思ったより高さはなくしかも水がクッション代わりになってくれたから、無事だ。
泳げない私にとっては身動き取れず困っている次第ですが。
そうです。落ちました。
はい、そこ! またかよとか言わない考えない。
そんなの私だって思ってるんだから!
考えられる限り、ここが隠し通路で間違いはないのだろう。正直、通路って感じはしないけど。
ダンジョンの隠し通路は、いちいち床が抜けないと見つからないようになっていないとダメなのだろうか。
そんな疑問が私の脳裏を埋め尽くす。
「おーい。大丈夫かい?」
「遅いじゃない。早く浮き輪を渡してちょうだい。このままじゃ何もできないわ」
「うんうん。無事で何よりだね。とりあえず無様に落下したのは見なかったことにしてあげるよ」
「無様とか言わないでよ。知ってる? 人って飛べないのよ? あんたはどういう原理か知らないけどずっと浮いてるみたいで羨ましいわね」
「まあ、使い魔だからね。魔法少女の使い魔は浮遊するのが常識さ」
そんな常識は知らない。というか、ミルフィと出会うまで魔法少女なんてのは知らなかったのだから、常識以前の問題ではないだろうか。

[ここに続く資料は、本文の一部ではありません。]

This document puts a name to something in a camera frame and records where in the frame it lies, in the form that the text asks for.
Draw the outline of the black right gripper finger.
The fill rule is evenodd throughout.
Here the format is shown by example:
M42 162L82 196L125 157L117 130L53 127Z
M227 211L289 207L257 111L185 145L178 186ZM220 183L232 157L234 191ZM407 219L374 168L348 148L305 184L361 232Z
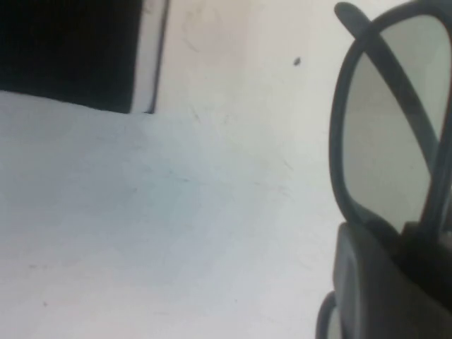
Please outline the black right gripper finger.
M360 226L339 227L333 285L344 338L450 338L451 312Z

「それに、人は飛べないかもしれないけど、魔法少女は飛べるはずだよ。魔法少女に最も必要なのは想像力だからね。魔法少女の力を最大限発揮するのは、いつだって自由な想像力や妄想って相場が決まっているのさ」
だから知らないって。変な常識を勝手に押し付けないでください。
そんなことは今はいいから、早く浮き輪を渡しなさいよ。だんだん沈み始めてるから。
「アリス、残念なお知らせだよ」
「な、何よ……?」
「この先に繋がる道はどうやら水中みたいだ」
「……つまり?」
「泳がないと先へは進めないというわけだ。諦めて拙い泳ぎで先を目指そう。心配しなくてもいい。ちゃんと呼吸は確保するからね」
あまりのショックに、ガーンと自分で言ってしまった。
やっぱり来るべきじゃなかった。そもそも泳げない人間が「海底洞窟」の探索をすること自体おかしいと思う。
先生、もしかして私が泳げないことを知らない? いや、先生の事だから知っててわざとだろう。
嫌がらせだったら最上級に悪いのだが、先生にそんな気は微塵もない。
善意百パーセント、全て稽古の一環だと思っているはず。
「……仕方ない。こんなところでうだうだしていても帰れないものね。行くわよ、ミルフィ」
「そうこなくっちゃ」
ミルフィが尻尾を振ると、私の体を薄い光の膜が覆った。
「これで水中でも呼吸ができるよ。アリスの事だから、その状態でも息を止めそうな気がするけど」
「そんなことしないわよ! 余計な事言ってないで、早く行くよ」
「ああ、それと」
「?」
「通路の近くには鮫がうようよいるから、気を付けた方がいいよ」
何だって? 鮫? あの凶暴な?
そんなのがいる海で、私はずっと漂っていたのね。本当、無事でよかった……。
もっと早く伝えてほしかったとミルフィに文句を言い、私は海に潜った。